How does the FBI fit in?
The FBI began an investigation regarding how classified information was held on the
Clinton server.
Of the emails on the server, 113 contains information that would have been classified,
including 65 “secret” and 22 “top secret”
Of these 113 emails, only three had markings to identify it as classified
Director James Comey suggests that Clinton was not “technically sophisticated” enough
to understand what the three classified markings meant.
Nearly 2,100 emails on the server were retroactively marked as Classified.
Government policy is that sensitive information should be considered and handled as
classified
The ultimate finding for the FBI
IN May 2016, the State Department’s Office of the Inspector General released an 83-page
report on the email practices of the State Department, including Hillary Clinton.
On July 5, 2016, Comey announced that although Hillary was “extremely careless” in her
email handling, there was no wrongdoing on her part..
The next day, Attorney General Loretta Lynch announced no charges would be filed.
Clinton /Loretta Lynch connection
On June 27, 2016, Bill Clinton held up a Phoenix flight for 20 minutes so he might have a little chat with Attorney General Loretta Lynch.
9 days later, she would decide not to file charges against Hillary Clinton
New attacks on October 28 lead to new
actions on the 29th (ongoing!)
FBI Director announces out of the blue that he was looking into a potential new batch of
messages from her private email server.
Clinton responds quickly and sharply, questioning his motives 11 days from the election,
calling it “strange and …deeply troubling.”
By Saturday, she is vocal, accusing the director of smearing with innuendo late in the race
and violating Justice Department Rules
These rules establish guidelines advising against such actions so close to an election.
The Weiner link
It just so happens that Congressman Anthony Weiner, known for his sexting
failures on Twitter, has a wife who happens to be a long time Hillary aide, Huma Abedin.
These new emails were found on Weiner’s computer, as it was being searched for
sexually explicit messages with a teenager
But we digress, how
email works
Some technical details
What is an email server?
A server is a computer that handles and delivers e-mail over a network, usually
over the Internet.
An email server can receive emails from their own “client” computers and
deliver to other mail servers.

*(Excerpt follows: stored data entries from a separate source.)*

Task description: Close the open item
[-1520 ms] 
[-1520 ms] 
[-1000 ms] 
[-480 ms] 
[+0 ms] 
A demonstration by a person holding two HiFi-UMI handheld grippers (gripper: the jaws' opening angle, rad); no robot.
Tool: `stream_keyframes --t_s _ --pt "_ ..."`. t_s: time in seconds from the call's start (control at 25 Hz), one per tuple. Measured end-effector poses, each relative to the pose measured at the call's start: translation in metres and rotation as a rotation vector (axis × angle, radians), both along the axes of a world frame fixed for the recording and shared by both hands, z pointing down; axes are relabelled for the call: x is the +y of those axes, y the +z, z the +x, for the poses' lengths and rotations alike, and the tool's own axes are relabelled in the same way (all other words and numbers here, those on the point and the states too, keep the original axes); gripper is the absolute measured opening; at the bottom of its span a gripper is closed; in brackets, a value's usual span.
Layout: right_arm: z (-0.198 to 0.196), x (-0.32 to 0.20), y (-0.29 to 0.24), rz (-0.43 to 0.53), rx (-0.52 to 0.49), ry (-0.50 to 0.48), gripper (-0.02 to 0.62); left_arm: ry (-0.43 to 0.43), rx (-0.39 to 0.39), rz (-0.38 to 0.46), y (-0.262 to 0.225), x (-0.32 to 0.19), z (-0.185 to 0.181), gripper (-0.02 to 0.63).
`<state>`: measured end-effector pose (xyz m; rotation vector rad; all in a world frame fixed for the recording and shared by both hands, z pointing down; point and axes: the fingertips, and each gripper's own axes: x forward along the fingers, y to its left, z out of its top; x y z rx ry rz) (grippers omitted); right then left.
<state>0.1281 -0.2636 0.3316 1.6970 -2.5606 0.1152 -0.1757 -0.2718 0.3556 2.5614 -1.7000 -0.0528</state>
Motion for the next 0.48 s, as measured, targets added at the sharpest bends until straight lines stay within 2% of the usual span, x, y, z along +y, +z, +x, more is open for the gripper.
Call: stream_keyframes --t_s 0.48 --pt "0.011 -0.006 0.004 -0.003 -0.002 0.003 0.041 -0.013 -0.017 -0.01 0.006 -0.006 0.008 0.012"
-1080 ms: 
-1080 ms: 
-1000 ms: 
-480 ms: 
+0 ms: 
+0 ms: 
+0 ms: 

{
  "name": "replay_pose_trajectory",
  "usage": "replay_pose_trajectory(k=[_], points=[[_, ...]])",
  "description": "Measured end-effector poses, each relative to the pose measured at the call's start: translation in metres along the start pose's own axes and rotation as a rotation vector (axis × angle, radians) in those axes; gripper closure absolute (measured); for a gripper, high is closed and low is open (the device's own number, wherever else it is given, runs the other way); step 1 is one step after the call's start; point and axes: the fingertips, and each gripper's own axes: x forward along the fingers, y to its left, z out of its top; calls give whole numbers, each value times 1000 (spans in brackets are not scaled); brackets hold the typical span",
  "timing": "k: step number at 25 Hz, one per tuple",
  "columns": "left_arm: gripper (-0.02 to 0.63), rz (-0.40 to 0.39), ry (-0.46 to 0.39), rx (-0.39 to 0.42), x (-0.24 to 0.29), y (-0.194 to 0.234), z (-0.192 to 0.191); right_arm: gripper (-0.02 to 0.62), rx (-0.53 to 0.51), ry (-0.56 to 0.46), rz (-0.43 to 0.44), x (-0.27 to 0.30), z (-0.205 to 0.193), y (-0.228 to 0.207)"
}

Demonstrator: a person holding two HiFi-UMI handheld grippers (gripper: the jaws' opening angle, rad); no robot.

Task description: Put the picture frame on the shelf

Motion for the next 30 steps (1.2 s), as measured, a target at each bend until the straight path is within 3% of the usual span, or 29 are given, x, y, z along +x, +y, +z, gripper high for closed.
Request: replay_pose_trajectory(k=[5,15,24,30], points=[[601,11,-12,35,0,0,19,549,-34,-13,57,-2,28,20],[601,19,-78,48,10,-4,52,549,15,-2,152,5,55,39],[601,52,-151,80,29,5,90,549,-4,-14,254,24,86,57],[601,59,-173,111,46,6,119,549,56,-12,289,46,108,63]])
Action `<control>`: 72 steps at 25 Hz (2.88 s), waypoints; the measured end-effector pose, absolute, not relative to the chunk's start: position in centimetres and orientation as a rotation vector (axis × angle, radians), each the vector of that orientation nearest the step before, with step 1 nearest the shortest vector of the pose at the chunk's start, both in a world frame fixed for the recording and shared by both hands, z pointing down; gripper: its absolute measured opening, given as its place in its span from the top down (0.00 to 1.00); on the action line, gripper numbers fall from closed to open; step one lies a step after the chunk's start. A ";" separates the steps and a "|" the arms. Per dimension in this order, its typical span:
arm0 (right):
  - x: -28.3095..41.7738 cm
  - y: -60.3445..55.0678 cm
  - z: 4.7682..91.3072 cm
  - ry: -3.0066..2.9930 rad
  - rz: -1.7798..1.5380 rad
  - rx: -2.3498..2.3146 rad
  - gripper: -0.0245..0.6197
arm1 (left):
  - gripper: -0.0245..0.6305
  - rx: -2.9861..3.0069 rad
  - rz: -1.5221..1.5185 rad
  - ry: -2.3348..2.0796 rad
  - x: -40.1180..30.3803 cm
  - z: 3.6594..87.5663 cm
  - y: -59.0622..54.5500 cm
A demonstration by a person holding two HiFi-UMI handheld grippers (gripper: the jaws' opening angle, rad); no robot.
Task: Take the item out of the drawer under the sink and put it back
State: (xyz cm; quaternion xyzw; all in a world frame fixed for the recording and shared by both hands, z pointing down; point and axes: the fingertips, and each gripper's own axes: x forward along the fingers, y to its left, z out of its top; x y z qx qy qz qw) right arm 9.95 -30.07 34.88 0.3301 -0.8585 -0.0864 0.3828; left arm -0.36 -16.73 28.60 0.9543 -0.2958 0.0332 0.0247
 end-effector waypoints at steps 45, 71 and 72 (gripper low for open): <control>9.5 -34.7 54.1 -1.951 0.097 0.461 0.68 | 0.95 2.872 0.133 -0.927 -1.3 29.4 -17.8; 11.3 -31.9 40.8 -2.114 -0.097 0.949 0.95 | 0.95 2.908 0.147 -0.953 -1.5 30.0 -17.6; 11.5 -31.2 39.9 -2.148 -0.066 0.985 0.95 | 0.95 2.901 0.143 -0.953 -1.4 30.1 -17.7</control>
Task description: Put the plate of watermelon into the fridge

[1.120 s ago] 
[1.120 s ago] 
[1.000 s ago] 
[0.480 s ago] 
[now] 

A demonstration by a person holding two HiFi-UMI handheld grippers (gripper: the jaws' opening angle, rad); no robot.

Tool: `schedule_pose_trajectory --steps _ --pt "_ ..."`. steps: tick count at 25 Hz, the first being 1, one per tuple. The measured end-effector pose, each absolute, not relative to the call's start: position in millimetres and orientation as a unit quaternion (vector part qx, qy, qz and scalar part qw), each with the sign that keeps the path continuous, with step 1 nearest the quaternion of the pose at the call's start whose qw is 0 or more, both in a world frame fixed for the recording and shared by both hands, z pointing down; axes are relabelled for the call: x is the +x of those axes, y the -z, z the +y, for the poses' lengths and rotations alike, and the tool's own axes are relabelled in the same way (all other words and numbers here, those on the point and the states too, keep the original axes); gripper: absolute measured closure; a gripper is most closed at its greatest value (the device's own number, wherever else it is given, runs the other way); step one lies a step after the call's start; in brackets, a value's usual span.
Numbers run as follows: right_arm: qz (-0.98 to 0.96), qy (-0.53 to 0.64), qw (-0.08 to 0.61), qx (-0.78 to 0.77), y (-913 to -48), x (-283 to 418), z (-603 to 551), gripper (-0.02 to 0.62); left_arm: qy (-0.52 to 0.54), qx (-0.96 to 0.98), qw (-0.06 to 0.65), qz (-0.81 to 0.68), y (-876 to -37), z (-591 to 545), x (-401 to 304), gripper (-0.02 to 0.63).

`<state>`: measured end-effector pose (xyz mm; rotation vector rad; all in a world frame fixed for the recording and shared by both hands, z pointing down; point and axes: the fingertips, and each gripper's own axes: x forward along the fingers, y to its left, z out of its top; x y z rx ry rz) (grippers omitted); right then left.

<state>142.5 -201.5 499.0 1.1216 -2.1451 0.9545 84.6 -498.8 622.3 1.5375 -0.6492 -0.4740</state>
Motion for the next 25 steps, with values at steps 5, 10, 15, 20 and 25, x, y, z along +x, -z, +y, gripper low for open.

It can also deliver emails to “client” computers only
Think of an email server as a neighborhood mailman. Without email servers, you
could only send email to those in your domain (gmail.com, outlook.com)
Types of mail servers
Two types of mail servers: Outgoing mail servers and incoming mail servers.
Outgoing mail services are known as SMTP (Simple Mail Transfer Protocol servers)
Incoming mail servers can be POP3 (Post Office Protocol, Version 3, best for
storing send and archived messages on PCs local hard drive) or IMAP (Internet
Message Access Protocol) store copies of messages on servers. Since most POP3
servers can also store messages, it is more convenient than IMAP
Sending an Email
1. You compose the message and hit send.
2. Your email client (Outlook Express, Gmail, etc.) connects to your domain’s SMTP server.
giving it your email address, the recipient’s email address, the message body and
attachments
3. The SMTP server processes the recipient’s mail address. If it is the same domain, it is sent
directly to the domain’s POP3 or IMAP server.
4. If the domain is different, the SMTP will have to communicate with other domain servers
Continued…
Sending an email: next steps
6. The sender’s SMTP server has to communicate with the DNS (Domain Name Server). The DNS takes the email domain name and translates it into an ipaddress. NOTE: If the DNS server is down (as happened with the recent Cyber Attack), the emails will be lost (can’t find their domain).
7. Although technically the SMTP server knows the address, and therefore the SMTP server that hosts this domain, the message may be routed along a series of unrelated SMTP servers
8. The recipients SMTP server scans the message. If it recognizes the domain and username, it forwards the message along the POP3 or IMAP server. It is then put in a sendmail queue until the recipient’s email client allows it to be downloaded, where the message can then be read by the recipient.
It looks like this:
Email clients
Yahoo mail and Gmail are examples of web-based email clients. In this case, you are using a Webmail client, which is accessed through your Web Browser.
If you are using a specialized program NOT on the web, like Microsoft Outlook, and Thunderbird, you are using a specialized email client. You will use software to read and send emails from your computer. Unlike web-based, your emails are stored on your computer. You can also read messages you have already received without Internet connections.
Hillary Clinton had a Private email client.
The email process is complex. There are programs, such as Postfix and Microsoft Exchange that facilitate the email process behind the scenes. This is a useful program when you host your own server.
It is thought that Hillary Clinton was using Microsoft Exchange as her email program.
Security in the email server
Encryption helps protect messages from interception or alteration.
Mail servers use the TLS (transport layer security) protocol to encrypt ingoing and outgoing channels
These mail servers have a special code, known as a certificate. Email software and servers will check for this to verify the server’s identity.
You may sometimes see that a site does not have a valid certificate. Proceed with caution.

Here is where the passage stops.